*Task to carry out*
Set the data down again, word for word, as it appears below.

(Source records)
▬▬▬▬▬▬
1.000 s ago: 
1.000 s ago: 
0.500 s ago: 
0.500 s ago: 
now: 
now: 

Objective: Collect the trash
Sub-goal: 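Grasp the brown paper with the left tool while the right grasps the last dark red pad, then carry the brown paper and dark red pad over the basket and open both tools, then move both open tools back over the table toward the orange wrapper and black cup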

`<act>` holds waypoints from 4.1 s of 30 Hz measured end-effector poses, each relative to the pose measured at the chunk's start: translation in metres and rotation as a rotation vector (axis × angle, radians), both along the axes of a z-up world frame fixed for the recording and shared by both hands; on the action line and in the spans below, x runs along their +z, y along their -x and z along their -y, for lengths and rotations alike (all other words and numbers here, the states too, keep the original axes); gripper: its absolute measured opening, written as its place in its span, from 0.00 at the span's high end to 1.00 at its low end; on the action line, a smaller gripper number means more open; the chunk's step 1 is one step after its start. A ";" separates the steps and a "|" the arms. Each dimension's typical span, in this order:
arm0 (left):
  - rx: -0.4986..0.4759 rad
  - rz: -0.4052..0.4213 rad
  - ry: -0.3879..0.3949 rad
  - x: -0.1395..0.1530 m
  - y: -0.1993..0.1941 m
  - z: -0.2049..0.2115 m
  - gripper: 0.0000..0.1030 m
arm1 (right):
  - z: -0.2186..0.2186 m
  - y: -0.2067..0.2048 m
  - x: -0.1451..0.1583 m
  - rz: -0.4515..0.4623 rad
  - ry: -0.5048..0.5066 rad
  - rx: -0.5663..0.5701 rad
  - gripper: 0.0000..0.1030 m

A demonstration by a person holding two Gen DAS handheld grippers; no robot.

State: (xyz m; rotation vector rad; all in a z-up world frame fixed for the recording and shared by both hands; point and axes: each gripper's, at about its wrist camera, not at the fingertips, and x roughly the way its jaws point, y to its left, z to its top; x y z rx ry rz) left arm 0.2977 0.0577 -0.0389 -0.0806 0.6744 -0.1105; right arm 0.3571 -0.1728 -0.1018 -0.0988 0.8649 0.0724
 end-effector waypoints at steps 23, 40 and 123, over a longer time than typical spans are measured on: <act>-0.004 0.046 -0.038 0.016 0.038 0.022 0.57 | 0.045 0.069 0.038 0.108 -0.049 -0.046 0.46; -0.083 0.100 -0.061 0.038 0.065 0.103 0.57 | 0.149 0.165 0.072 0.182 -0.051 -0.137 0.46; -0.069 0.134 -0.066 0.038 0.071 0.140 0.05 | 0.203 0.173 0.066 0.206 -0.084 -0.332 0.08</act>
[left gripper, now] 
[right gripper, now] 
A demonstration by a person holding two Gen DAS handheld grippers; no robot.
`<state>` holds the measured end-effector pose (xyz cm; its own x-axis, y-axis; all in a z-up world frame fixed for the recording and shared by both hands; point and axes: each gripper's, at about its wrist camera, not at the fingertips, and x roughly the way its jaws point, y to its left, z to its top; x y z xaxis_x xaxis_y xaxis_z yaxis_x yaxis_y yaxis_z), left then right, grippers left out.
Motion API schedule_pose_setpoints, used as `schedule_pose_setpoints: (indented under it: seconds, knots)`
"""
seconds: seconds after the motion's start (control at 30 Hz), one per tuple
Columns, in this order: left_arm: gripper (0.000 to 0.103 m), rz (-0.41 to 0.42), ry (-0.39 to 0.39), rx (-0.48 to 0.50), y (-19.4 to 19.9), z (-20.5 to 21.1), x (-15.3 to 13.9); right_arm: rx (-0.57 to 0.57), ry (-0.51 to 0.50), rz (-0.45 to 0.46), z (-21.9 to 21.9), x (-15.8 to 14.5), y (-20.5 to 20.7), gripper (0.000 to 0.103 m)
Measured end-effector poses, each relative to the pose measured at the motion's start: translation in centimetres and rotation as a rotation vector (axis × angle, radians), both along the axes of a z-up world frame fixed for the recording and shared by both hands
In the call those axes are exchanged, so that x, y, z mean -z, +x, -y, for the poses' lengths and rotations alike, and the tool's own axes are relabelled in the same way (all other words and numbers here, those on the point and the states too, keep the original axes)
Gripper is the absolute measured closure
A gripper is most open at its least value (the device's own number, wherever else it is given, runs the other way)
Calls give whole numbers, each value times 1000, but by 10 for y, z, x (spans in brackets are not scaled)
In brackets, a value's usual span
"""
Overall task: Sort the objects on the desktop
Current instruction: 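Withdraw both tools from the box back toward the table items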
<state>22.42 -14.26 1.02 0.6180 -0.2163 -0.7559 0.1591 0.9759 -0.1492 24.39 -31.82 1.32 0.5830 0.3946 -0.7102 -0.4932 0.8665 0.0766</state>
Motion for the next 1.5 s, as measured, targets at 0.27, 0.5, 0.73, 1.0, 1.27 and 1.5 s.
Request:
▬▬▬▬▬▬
*Completed exercise*
1.000 s ago: 
1.000 s ago: 
0.500 s ago: 
0.500 s ago: 
now: 
now: 

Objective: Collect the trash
Sub-goal: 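Grasp the brown paper with the left tool while the right grasps the last dark red pad, then carry the brown paper and dark red pad over the basket and open both tools, then move both open tools back over the table toward the orange wrapper and black cup
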
`<act>` holds waypoints from 4.1 s of 30 Hz measured end-effector poses, each relative to the pose measured at the chunk's start: translation in metres and rotation as a rotation vector (axis × angle, radians), both along the axes of a z-up world frame fixed for the recording and shared by both hands; on the action line and in the spans below, x runs along their +z, y along their -x and z along their -y, for lengths and rotations alike (all other words and numbers here, the states too, keep the original axes); gripper: its absolute measured opening, written as its place in its span, from 0.00 at the span's high end to 1.00 at its low end; on the action line, a smaller gripper number means more open; the chunk's step 1 is one step after its start. A ";" separates the steps and a "|" the arms. Each dimension's typical span, in this order:
arm0 (left):
  - rx: -0.4986..0.4759 rad
  - rz: -0.4052..0.4213 rad
  - ry: -0.3879..0.3949 rad
  - x: -0.1395..0.1530 m
  - y: -0.1993..0.1941 m
  - z: -0.2049..0.2115 m
  - gripper: 0.0000..0.1030 m
arm1 (right):
  - z: -0.2186..0.2186 m
  - y: -0.2067..0.2048 m
  - x: -0.1451..0.1583 m
  - rz: -0.4515..0.4623 rad
  - ry: -0.5048..0.5066 rad
  - rx: -0.5663..0.5701 rad
  - gripper: 0.0000..0.1030 m

A demonstration by a person holding two Gen DAS handheld grippers; no robot.

State: (xyz m; rotation vector rad; all in a z-up world frame fixed for the recording and shared by both hands; point and axes: each gripper's, at about its wrist camera, not at the fingertips, and x roughly the way its jaws point, y to its left, z to its top; x y z rx ry rz) left arm 0.2977 0.0577 -0.0389 -0.0806 0.6744 -0.1105; right arm 0.3571 -0.1728 -0.1018 -0.0988 0.8649 0.0724
 end-effector waypoints at steps 23, 40 and 123, over a longer time than typical spans are measured on: <act>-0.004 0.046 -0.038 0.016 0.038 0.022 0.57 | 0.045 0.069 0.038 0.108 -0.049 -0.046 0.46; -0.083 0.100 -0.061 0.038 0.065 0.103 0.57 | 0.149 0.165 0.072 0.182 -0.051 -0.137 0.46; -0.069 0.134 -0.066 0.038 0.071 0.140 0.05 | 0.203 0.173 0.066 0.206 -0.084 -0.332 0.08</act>
[left gripper, now] 
[right gripper, now] 
A demonstration by a person holding two Gen DAS handheld grippers; no robot.
`<state>` holds the measured end-effector pose (xyz cm; its own x-axis, y-axis; all in a z-up world frame fixed for the recording and shared by both hands; point and axes: each gripper's, at about its wrist camera, not at the fingertips, and x roughly the way its jaws point, y to its left, z to its top; x y z xaxis_x xaxis_y xaxis_z yaxis_x yaxis_y yaxis_z), left then right, grippers left out.
Motion API schedule_pose_setpoints, used as `schedule_pose_setpoints: (indented under it: seconds, knots)`
"""
seconds: seconds after the motion's start (control at 30 Hz), one per tuple
Columns, in this order: left_arm: gripper (0.000 to 0.103 m), rz (-0.41 to 0.42), ry (-0.39 to 0.39), rx (-0.48 to 0.50), y (-19.4 to 19.9), z (-20.5 to 21.1), x (-15.3 to 13.9); right_arm: rx (-0.57 to 0.57), ry (-0.51 to 0.50), rz (-0.45 to 0.46), z (-21.9 to 21.9), x (-15.8 to 14.5), y (-20.5 to 20.7), gripper (0.000 to 0.103 m)
Measured end-effector poses, each relative to the pose measured at the motion's start: translation in centimetres and rotation as a rotation vector (axis × angle, radians), both along the axes of a z-up world frame fixed for the recording and shared by both hands
In the call those axes are exchanged, so that x, y, z mean -z, +x, -y, for the poses' lengths and rotations alike, and the tool's own axes are relabelled in the same way (all other words and numbers here, those on the point and the states too, keep the original axes)
Gripper is the absolute measured closure
A gripper is most open at its least value (the device's own number, wherever else it is given, runs the other way)
Calls give whole numbers, each value times 1000, but by 10 for y, z, x (spans in brackets are not scaled)
In brackets, a value's usual span
"""
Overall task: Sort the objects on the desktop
Current instruction: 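Withdraw both tools from the box back toward the table items
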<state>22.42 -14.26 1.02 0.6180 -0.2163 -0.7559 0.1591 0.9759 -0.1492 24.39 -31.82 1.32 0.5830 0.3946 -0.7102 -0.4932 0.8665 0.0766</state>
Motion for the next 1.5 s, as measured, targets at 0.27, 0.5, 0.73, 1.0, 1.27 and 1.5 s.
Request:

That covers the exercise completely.